- Instructions to follow
Each line in the entries below that holds the string "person" must be copied.
----------------
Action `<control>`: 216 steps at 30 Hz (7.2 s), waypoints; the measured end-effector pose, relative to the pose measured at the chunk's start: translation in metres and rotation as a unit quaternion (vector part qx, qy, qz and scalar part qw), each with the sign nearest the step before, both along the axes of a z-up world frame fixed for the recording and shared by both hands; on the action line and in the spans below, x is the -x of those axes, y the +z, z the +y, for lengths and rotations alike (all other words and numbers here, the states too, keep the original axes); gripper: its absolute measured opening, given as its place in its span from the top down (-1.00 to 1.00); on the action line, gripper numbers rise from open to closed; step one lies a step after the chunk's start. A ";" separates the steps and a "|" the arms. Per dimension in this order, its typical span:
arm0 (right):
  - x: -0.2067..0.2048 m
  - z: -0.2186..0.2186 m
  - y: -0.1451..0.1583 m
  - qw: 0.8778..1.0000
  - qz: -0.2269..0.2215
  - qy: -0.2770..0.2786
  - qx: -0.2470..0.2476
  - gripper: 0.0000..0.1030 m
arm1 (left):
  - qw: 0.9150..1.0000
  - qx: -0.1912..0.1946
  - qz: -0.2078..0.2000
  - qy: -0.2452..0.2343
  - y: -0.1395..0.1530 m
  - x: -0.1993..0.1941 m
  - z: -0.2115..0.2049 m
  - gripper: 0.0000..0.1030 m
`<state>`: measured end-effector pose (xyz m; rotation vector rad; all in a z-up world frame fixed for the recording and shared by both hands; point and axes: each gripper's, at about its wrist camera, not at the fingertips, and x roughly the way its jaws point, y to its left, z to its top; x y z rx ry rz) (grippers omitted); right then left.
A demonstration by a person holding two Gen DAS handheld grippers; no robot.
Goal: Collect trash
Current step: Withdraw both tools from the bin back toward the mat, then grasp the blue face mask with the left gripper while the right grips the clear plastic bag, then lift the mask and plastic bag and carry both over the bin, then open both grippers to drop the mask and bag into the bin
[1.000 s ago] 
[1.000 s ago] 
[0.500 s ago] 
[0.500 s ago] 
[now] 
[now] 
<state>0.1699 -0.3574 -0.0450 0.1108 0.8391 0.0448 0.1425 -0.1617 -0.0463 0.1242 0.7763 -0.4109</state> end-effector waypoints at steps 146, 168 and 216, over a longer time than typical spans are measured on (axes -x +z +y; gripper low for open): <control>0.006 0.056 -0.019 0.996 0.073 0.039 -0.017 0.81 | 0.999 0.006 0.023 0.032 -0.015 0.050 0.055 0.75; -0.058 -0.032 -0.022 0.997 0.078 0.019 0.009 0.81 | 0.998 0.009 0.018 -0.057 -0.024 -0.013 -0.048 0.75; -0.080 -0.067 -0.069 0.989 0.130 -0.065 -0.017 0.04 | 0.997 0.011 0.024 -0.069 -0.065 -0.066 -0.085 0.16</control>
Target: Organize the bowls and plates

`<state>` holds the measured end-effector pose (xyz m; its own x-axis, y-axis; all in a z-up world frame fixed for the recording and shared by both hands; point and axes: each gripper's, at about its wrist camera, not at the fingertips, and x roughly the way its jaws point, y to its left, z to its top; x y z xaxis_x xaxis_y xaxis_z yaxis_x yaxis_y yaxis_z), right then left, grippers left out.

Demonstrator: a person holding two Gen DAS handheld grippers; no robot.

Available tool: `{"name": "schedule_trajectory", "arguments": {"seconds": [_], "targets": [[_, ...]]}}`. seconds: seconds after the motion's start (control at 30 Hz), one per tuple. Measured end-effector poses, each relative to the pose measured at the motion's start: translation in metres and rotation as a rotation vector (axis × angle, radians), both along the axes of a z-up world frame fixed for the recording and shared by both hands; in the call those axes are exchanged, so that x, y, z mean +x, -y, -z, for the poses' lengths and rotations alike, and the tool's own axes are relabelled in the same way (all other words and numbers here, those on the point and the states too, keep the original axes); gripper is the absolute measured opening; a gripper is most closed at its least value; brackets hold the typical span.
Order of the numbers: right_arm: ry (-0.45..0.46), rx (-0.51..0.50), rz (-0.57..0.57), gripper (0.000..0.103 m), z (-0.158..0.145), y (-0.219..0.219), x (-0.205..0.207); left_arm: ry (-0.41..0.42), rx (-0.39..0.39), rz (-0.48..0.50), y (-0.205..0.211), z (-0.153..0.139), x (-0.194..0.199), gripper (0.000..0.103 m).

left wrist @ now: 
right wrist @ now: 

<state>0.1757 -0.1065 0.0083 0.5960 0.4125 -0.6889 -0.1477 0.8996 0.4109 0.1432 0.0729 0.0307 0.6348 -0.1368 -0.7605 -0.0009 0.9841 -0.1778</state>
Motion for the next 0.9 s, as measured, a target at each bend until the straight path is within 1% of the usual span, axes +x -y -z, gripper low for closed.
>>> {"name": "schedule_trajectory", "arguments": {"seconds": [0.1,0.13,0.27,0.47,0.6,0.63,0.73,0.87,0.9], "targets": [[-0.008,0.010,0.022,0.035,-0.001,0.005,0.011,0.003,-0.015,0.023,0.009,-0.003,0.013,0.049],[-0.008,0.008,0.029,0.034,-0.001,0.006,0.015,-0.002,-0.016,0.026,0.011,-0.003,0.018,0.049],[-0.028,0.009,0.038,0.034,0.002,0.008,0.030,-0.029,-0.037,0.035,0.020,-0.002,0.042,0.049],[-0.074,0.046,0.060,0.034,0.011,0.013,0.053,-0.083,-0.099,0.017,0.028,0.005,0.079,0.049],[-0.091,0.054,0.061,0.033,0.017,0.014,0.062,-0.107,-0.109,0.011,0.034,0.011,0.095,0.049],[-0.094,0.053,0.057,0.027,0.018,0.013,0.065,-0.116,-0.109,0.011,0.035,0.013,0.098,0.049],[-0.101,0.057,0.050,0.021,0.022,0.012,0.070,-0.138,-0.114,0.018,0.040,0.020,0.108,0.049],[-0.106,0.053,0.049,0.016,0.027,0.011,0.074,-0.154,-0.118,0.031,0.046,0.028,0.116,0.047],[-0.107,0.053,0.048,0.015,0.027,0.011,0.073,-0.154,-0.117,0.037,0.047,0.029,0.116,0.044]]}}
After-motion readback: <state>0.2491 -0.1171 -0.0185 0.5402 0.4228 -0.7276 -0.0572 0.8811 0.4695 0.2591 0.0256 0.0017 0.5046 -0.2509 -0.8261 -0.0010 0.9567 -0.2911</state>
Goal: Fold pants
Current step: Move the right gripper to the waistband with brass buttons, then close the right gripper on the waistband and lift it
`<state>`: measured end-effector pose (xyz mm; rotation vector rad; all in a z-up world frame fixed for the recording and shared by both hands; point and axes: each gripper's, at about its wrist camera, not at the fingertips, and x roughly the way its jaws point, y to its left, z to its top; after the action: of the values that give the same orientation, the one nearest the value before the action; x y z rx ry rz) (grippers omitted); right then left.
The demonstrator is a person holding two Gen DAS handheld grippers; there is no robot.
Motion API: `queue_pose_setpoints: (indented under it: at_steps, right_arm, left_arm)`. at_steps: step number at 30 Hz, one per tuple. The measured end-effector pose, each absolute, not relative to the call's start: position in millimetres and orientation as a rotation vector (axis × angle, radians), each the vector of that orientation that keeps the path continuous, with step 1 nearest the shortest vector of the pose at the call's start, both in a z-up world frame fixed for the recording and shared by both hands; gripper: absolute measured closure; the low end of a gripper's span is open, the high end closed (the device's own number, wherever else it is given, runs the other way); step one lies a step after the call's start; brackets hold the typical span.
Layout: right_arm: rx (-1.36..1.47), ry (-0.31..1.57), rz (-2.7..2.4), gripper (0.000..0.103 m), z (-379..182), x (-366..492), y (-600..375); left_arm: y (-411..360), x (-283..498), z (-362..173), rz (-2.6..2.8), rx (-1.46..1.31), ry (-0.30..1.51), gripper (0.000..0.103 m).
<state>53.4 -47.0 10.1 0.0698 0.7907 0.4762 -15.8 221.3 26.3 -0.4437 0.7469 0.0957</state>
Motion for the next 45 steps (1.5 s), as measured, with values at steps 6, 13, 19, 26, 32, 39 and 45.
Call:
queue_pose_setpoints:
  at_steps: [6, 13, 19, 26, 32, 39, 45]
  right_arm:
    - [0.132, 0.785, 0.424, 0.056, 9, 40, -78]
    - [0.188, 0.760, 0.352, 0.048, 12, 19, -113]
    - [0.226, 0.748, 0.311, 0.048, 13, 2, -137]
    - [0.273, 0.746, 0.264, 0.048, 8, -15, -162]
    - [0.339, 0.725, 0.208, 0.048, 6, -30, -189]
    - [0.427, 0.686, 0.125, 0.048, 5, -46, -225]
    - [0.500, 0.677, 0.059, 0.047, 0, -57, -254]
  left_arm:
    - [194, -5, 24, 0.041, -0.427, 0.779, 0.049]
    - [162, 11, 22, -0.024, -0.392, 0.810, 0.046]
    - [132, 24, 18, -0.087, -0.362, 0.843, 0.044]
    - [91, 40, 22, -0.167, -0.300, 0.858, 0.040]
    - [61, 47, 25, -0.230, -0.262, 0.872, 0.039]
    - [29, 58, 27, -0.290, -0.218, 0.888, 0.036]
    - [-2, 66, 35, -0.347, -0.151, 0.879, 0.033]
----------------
- Completed task
A demonstration by a person holding two Gen DAS handheld grippers; no robot.
Demonstrator: a person holding two Gen DAS handheld grippers; no robot.
The demonstrator is a person holding two Gen DAS handheld grippers; there is no robot.

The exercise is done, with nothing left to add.